[Your instructions]
In the listing below, a line holding "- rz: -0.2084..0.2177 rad" and a line holding "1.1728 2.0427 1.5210" mark the range. Retype both exactly, with all lines between them.

(Source data begins)

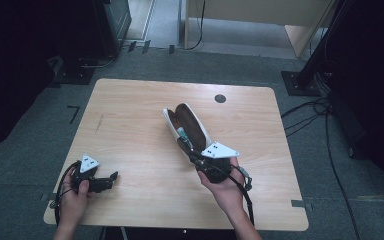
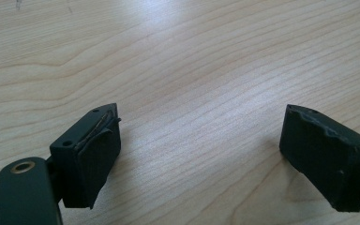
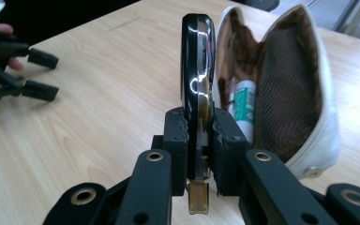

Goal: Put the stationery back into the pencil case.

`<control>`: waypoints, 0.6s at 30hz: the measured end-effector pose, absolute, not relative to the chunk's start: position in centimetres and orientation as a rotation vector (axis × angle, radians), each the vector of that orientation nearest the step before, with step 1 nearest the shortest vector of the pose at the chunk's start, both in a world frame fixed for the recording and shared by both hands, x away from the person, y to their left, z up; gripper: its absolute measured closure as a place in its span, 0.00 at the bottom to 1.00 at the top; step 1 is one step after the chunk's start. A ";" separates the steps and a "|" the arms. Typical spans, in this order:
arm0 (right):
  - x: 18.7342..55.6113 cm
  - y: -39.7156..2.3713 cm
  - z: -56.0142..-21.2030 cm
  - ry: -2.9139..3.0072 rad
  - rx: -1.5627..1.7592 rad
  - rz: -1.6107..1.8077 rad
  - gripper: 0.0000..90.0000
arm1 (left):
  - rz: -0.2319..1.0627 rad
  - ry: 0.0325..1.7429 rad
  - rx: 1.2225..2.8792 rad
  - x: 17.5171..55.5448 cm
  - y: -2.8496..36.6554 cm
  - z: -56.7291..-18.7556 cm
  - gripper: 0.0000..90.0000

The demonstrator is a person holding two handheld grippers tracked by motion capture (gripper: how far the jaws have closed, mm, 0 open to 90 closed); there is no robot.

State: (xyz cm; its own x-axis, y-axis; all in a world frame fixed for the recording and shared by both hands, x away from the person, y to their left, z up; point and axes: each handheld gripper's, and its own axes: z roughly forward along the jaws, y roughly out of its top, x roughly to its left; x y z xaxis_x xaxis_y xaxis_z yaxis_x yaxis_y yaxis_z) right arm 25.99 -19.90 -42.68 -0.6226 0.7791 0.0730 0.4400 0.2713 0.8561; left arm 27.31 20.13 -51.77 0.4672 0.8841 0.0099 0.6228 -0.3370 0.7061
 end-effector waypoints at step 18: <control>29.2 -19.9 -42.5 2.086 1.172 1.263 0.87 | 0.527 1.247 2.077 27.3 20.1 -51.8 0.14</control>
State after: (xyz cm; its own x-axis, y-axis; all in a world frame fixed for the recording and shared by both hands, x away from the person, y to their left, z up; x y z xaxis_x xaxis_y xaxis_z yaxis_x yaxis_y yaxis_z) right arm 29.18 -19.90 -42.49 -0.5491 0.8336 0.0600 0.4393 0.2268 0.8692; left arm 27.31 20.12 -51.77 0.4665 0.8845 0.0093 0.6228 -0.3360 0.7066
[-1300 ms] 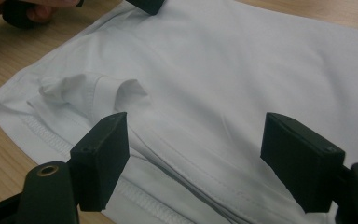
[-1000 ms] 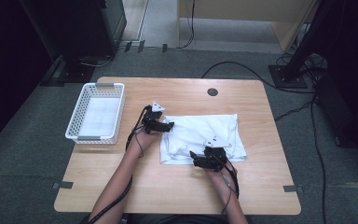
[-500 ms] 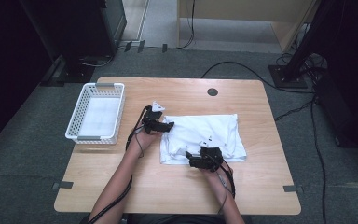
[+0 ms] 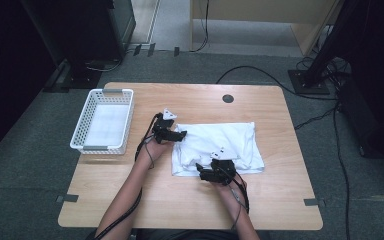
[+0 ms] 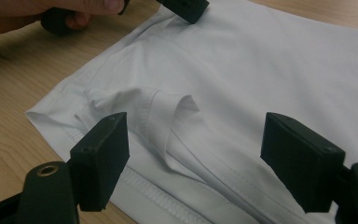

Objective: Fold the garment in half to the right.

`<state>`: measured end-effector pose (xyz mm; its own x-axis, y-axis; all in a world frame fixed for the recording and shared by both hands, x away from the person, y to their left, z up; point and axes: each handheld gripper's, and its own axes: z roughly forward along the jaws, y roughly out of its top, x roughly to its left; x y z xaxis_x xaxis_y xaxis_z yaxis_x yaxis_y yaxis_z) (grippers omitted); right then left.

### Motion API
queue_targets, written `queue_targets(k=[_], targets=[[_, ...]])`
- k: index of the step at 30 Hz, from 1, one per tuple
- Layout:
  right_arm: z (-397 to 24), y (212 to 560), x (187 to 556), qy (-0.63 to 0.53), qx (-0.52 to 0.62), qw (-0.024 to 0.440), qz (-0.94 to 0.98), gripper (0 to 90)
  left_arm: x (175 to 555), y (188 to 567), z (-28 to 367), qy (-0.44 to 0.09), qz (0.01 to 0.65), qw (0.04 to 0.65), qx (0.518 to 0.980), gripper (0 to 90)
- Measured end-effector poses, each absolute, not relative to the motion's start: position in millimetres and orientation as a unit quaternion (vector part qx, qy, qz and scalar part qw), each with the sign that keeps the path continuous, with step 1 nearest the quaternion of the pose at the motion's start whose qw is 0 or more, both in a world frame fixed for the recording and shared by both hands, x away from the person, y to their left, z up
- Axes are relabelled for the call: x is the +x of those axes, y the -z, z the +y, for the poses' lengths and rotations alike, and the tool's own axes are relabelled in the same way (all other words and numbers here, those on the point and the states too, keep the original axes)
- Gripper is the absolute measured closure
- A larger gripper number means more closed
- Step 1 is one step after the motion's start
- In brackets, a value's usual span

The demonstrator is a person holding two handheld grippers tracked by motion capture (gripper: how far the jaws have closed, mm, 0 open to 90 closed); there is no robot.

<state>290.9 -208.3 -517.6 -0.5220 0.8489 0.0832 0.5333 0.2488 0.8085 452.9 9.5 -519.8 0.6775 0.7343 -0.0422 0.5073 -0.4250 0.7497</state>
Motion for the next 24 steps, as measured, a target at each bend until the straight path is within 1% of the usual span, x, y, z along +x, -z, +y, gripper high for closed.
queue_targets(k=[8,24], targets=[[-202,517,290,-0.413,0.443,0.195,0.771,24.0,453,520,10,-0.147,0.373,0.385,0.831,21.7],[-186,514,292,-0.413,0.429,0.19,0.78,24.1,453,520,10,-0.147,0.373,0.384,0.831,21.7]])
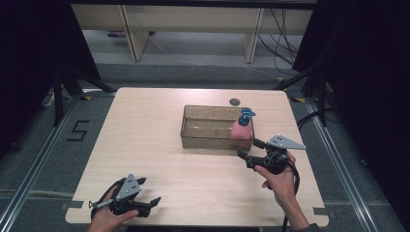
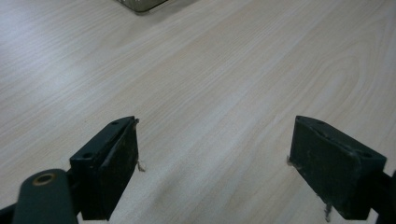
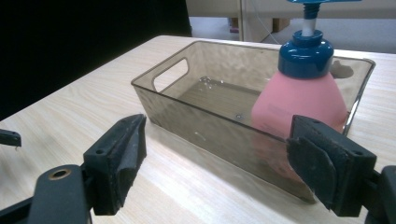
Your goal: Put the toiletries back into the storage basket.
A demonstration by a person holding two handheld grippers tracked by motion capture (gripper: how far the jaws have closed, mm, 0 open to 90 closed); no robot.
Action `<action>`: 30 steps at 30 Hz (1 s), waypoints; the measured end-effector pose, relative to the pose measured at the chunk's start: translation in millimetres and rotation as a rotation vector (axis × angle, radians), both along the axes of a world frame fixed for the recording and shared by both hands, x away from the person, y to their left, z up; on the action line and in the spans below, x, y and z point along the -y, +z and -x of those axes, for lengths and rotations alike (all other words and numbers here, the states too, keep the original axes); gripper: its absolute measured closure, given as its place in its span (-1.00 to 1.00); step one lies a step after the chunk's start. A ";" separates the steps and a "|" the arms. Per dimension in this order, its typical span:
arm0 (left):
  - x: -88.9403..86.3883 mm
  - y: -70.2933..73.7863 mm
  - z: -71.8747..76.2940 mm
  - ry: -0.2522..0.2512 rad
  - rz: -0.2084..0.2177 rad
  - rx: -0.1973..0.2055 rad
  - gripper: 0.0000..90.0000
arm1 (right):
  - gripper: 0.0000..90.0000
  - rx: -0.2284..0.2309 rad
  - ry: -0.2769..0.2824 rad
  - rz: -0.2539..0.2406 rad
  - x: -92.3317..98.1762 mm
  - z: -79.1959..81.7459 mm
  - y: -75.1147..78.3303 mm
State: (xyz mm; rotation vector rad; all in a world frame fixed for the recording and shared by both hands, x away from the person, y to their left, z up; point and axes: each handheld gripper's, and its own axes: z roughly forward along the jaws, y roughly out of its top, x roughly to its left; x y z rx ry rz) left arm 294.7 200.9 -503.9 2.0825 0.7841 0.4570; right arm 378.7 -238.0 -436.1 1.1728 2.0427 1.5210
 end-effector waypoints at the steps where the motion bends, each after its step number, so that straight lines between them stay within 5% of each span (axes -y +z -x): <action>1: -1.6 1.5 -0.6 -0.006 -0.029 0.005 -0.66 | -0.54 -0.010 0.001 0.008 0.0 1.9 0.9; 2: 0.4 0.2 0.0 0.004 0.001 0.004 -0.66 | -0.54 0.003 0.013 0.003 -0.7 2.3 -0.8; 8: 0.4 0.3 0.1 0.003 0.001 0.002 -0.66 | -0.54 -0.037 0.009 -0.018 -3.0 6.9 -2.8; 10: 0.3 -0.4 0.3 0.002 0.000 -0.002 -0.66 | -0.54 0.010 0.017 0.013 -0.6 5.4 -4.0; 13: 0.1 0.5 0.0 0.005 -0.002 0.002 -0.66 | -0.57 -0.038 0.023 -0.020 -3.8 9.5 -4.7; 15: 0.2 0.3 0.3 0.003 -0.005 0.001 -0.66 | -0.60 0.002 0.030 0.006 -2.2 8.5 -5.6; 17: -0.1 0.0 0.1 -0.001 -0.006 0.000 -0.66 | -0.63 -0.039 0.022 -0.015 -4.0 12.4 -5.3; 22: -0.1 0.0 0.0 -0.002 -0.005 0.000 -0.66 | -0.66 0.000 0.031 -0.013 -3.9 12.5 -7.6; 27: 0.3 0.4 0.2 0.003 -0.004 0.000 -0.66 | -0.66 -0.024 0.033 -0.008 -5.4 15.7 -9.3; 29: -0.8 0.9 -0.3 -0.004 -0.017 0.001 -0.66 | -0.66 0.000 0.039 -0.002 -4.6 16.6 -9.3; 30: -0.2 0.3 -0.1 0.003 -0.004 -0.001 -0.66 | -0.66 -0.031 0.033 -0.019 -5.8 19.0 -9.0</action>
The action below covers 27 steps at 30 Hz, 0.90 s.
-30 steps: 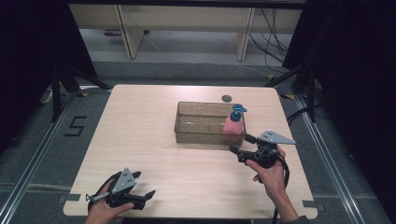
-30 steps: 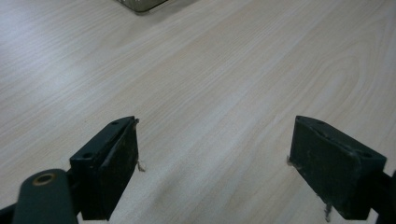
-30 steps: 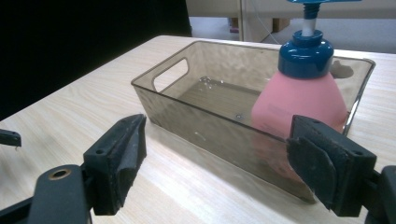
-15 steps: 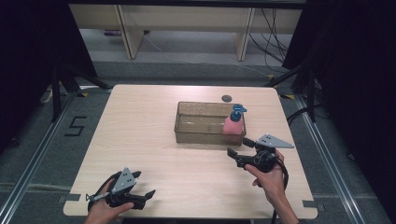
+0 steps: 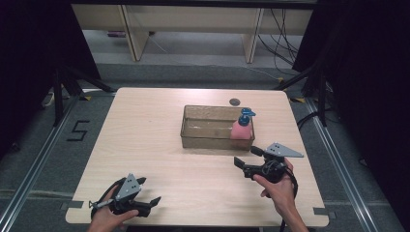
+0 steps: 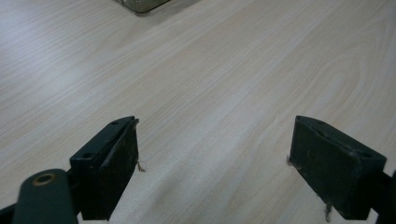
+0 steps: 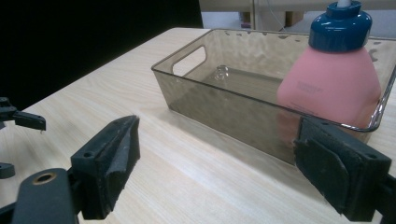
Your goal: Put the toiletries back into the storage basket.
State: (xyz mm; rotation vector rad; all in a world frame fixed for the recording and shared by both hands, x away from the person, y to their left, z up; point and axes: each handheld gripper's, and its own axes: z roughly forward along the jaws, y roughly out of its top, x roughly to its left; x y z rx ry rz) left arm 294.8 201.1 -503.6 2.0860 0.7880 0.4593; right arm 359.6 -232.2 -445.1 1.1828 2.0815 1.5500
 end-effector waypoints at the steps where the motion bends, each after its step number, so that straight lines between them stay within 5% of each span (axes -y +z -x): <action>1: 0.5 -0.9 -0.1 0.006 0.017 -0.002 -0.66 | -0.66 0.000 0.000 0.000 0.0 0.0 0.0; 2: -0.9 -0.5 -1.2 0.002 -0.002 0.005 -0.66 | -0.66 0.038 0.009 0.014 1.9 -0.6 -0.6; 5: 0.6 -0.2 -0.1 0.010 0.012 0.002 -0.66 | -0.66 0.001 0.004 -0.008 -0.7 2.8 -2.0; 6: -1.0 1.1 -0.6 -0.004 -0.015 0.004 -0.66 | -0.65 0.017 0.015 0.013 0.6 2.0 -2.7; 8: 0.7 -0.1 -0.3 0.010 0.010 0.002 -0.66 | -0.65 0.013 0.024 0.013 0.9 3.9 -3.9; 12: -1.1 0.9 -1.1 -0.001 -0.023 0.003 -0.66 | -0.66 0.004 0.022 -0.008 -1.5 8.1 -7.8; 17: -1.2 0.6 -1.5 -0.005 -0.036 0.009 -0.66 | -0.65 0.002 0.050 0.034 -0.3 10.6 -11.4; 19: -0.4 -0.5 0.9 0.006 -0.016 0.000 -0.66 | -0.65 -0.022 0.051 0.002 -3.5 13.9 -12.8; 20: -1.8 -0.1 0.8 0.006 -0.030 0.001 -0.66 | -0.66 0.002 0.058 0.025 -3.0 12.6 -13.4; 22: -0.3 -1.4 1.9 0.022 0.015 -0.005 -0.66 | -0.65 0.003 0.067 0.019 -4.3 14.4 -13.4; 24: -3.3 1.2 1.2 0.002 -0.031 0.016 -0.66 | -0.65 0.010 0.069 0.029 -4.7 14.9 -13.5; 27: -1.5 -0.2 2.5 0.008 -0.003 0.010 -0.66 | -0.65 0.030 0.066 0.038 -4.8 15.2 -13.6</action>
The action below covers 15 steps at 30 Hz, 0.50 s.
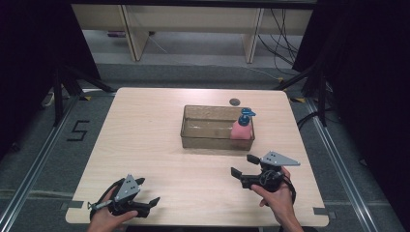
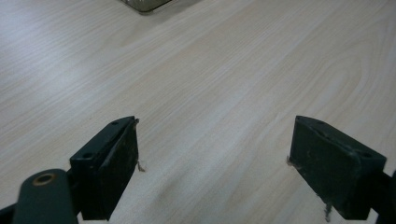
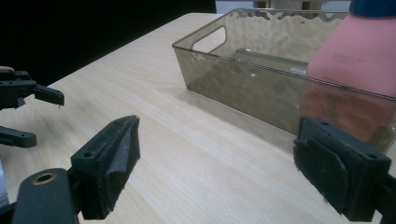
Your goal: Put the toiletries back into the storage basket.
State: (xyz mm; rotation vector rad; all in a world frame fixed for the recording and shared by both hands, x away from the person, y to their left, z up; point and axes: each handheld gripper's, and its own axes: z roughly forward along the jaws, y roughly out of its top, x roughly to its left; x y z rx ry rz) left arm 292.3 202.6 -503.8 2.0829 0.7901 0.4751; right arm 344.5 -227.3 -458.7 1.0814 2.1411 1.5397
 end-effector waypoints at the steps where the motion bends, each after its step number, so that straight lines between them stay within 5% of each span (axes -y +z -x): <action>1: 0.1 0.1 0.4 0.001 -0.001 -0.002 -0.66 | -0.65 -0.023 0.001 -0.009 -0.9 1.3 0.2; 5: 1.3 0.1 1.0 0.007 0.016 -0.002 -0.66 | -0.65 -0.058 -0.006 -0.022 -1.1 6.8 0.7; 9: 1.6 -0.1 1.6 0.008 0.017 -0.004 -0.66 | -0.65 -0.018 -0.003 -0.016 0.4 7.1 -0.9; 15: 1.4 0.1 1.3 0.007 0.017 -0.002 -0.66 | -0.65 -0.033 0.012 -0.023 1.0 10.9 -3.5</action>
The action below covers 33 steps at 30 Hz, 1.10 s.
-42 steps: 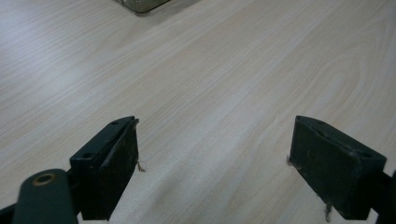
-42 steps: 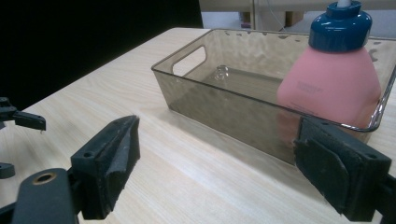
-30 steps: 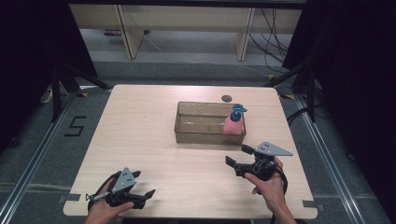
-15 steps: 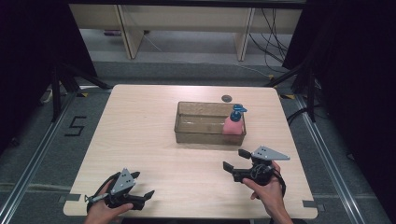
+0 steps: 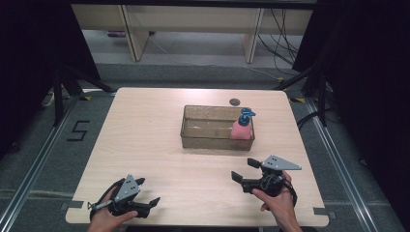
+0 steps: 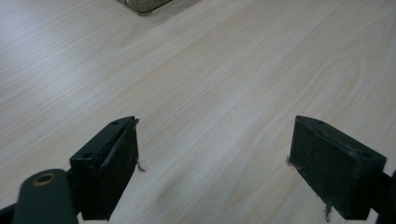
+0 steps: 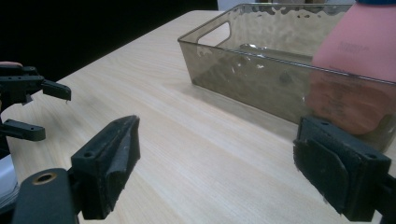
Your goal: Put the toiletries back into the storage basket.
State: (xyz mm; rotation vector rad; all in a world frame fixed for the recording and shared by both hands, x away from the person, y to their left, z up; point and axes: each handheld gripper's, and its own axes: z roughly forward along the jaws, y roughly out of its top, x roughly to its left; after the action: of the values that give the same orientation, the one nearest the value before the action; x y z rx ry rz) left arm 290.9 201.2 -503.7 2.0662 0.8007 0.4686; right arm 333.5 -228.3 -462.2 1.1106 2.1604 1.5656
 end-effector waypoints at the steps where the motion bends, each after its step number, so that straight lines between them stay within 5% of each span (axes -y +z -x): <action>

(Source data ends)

[Result]
  - rz: -0.2084..0.2177 rad
  - rx: -0.1973..0.2055 rad
  - gripper: 0.0000..90.0000
arm1 (right):
  - gripper: 0.0000..90.0000
  - rx: -0.2284..0.2309 rad
  - ry: -0.2769..0.2824 rad
  - rz: -0.2539..0.2406 rad
  - x: -92.3317..98.1762 mm
  - z: -79.1959..81.7459 mm
  - y: -75.1147..78.3303 mm
State: (xyz mm; rotation vector rad; all in a world frame fixed for the recording and shared by both hands, x away from the person, y to their left, z up; point and axes: each handheld gripper's, and its own axes: z roughly forward along the jaws, y roughly out of its top, x roughly to its left; x y z rx ry rz) left arm 294.7 200.9 -503.9 2.0825 0.7841 0.4570; right arm 378.7 -238.0 -436.1 1.1728 2.0427 1.5210

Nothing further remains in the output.